*WHAT YOU SHOULD DO*
Transcribe precisely, and only, the lines beginning at the line containing "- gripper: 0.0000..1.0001" and ending at the final line of the material below.

*DATA SECTION*
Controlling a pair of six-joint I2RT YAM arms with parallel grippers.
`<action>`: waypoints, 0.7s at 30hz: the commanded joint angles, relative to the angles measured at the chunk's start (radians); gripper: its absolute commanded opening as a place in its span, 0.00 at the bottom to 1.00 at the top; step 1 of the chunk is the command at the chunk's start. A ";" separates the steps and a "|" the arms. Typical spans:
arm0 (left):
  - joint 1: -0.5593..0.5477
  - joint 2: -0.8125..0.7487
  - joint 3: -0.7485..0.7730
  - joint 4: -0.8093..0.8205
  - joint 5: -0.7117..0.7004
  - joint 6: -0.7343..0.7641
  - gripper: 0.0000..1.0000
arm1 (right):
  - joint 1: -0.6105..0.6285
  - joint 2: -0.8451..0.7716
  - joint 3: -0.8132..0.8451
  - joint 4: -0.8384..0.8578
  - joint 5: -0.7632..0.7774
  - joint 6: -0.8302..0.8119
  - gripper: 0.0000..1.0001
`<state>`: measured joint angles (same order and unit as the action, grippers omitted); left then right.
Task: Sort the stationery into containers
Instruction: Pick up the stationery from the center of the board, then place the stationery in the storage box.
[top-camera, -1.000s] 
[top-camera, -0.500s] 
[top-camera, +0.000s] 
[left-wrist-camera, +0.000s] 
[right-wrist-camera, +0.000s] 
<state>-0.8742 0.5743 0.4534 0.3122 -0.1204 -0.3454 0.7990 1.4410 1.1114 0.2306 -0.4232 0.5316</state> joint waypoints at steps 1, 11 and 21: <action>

*WRITTEN ANSWER*
  - gripper: 0.0000..1.0001
`<state>`: measured joint angles (same order and unit as the action, grippers omitted); left then right.
Task: Sort the stationery into containers
Instruction: Pick up the stationery from the center of the board, then place the stationery in the storage box.
[top-camera, -1.000s] 
[top-camera, -0.500s] 
[top-camera, +0.000s] 
[left-wrist-camera, +0.000s] 
[right-wrist-camera, +0.000s] 
<state>-0.8742 0.5743 0.4534 0.3122 -0.1204 -0.3454 0.7990 1.4410 1.1114 0.2306 -0.4232 0.5316</state> joint waypoints at steps 1, 11 and 21: <action>

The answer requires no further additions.